*THE TASK*:
For this exercise, restate word for word only the lines from the first line of the data to the line containing "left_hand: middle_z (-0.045".

━━━━━ SUPPLIED INFORMATION

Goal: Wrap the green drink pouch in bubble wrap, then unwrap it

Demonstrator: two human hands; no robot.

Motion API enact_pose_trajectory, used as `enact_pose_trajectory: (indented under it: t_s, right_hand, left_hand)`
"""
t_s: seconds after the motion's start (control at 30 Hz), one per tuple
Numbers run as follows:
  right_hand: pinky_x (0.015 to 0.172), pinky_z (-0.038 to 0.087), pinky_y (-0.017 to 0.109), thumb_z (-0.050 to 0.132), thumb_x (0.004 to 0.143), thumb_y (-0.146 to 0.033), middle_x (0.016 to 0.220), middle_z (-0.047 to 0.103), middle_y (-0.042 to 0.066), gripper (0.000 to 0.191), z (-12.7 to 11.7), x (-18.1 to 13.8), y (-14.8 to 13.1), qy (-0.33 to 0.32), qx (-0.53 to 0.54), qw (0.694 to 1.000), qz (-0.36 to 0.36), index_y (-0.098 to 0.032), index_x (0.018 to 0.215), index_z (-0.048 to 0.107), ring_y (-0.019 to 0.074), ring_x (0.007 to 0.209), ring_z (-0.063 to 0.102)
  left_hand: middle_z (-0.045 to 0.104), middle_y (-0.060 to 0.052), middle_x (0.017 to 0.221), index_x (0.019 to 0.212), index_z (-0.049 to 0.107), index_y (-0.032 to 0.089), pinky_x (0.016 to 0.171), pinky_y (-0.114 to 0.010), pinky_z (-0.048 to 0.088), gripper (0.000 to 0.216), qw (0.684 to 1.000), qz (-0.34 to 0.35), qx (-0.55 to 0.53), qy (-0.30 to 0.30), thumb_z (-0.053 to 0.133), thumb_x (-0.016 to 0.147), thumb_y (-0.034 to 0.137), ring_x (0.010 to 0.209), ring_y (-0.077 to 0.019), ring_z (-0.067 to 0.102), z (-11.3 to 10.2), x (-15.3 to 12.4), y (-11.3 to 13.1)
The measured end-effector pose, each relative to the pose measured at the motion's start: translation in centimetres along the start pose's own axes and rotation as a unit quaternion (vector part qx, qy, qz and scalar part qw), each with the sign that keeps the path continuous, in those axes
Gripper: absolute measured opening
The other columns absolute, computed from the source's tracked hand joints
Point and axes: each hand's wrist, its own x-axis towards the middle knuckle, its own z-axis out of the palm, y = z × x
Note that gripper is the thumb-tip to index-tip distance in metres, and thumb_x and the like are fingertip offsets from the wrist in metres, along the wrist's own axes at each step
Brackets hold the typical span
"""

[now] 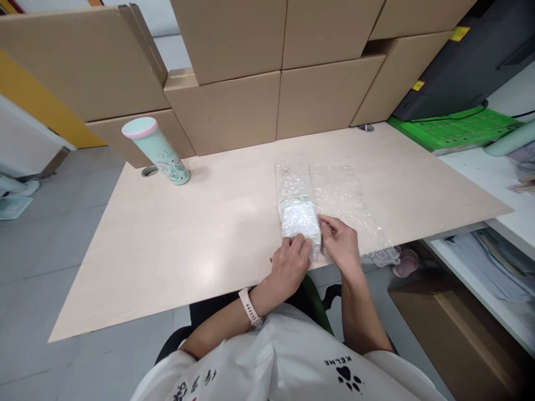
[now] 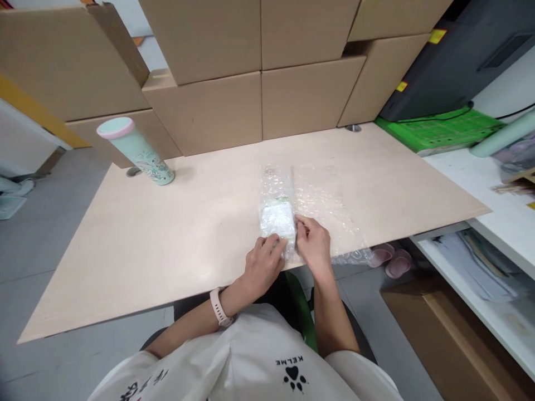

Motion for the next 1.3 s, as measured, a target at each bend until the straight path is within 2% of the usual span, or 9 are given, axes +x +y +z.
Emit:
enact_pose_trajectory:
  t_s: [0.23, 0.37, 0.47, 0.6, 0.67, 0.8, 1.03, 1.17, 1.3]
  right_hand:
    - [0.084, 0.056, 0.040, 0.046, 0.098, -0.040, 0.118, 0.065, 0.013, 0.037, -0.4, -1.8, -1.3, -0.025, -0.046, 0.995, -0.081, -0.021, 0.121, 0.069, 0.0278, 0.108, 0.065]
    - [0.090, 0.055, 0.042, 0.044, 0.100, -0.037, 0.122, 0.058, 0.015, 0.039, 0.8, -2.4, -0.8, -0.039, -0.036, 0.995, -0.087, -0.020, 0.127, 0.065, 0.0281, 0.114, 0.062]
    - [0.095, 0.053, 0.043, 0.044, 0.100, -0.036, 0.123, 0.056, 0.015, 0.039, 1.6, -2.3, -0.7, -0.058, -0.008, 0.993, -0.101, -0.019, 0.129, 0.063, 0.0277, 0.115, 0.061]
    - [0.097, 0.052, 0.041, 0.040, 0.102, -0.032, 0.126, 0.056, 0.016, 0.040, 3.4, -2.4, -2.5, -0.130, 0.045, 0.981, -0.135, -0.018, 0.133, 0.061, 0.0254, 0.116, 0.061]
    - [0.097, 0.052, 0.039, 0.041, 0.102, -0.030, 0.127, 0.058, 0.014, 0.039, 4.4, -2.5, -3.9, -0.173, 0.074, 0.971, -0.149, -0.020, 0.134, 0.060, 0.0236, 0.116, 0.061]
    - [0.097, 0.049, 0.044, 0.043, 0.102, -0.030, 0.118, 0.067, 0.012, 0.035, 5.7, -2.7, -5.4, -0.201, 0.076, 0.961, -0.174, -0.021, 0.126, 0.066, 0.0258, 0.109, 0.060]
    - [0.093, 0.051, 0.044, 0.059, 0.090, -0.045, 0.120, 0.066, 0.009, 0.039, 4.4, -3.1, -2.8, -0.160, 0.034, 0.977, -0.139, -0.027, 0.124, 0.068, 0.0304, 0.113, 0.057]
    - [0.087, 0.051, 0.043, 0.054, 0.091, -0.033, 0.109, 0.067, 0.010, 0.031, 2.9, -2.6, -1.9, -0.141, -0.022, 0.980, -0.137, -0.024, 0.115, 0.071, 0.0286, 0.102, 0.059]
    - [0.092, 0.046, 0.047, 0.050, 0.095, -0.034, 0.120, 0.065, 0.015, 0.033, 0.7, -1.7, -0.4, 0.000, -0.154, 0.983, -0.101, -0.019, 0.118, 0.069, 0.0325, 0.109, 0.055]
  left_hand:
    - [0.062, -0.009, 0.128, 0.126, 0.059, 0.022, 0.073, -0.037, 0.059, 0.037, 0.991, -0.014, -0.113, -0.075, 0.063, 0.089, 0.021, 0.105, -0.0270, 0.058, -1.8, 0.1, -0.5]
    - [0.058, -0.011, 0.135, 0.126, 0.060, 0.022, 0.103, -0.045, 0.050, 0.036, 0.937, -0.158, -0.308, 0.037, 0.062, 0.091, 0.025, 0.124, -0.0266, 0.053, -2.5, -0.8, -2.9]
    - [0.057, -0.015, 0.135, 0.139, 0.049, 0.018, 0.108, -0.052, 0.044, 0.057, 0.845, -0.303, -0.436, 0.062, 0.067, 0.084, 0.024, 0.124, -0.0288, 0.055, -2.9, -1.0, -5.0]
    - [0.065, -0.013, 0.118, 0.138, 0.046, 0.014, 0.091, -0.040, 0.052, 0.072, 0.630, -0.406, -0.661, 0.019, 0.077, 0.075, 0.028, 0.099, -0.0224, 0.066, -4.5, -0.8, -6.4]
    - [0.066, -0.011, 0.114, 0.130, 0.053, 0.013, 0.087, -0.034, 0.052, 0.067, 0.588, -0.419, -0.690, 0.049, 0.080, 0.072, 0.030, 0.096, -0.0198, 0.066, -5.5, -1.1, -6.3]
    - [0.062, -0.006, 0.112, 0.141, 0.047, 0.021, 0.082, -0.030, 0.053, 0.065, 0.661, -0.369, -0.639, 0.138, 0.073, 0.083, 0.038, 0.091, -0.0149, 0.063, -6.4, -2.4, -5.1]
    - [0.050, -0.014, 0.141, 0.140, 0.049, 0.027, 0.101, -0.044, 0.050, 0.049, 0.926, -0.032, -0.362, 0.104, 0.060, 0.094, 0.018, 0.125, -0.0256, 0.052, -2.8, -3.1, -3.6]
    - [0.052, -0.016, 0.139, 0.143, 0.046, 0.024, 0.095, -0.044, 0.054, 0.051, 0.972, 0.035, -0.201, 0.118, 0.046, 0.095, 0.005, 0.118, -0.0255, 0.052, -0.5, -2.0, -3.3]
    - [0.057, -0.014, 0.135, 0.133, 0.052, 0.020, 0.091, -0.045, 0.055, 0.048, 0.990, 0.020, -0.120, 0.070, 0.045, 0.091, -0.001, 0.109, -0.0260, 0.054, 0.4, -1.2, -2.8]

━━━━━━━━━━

*WRITTEN REPLY*:
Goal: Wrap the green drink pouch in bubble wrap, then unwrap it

Demonstrator: two human hands; no robot.

Motion API enact_pose_trajectory, used as `enact_pose_trajectory: (indented under it: t_s, right_hand, left_hand)`
"""
t_s: seconds after the motion's start (control at 30 Hz), one per tuple
Numbers run as follows:
  right_hand: pinky_x (0.015 to 0.172), pinky_z (-0.038 to 0.087), pinky_y (-0.017 to 0.109), thumb_z (-0.050 to 0.132), thumb_x (0.004 to 0.143), thumb_y (-0.146 to 0.033), middle_x (0.016 to 0.220), middle_z (-0.047 to 0.103), middle_y (-0.042 to 0.066), gripper (0.000 to 0.191), z (-12.7 to 11.7), x (-18.1 to 13.8), y (-14.8 to 13.1), qy (-0.33 to 0.32), qx (-0.53 to 0.54), qw (0.694 to 1.000), qz (-0.36 to 0.36), index_y (-0.098 to 0.032), index_x (0.018 to 0.215), index_z (-0.048 to 0.107), ring_y (-0.019 to 0.074), ring_x (0.007 to 0.209), ring_z (-0.063 to 0.102)
  left_hand: middle_z (-0.045 to 0.104), middle_y (-0.060 to 0.052), middle_x (0.017 to 0.221), index_x (0.019 to 0.212), index_z (-0.049 to 0.107), index_y (-0.032 to 0.089), pinky_x (0.016 to 0.171), pinky_y (-0.114 to 0.010), pinky_z (-0.048 to 0.088), gripper (0.000 to 0.216), qw (0.684 to 1.000), qz (-0.34 to 0.35), qx (-0.55 to 0.53), qy (-0.30 to 0.30), thumb_z (-0.053 to 0.133), thumb_x (-0.016 to 0.147), thumb_y (-0.034 to 0.137), ring_x (0.010 to 0.209), ring_y (-0.077 to 0.019), ring_z (-0.067 to 0.102), z (-11.3 to 10.2), x (-15.3 to 12.4), y (-11.3 to 13.1)

This exercise is now finished.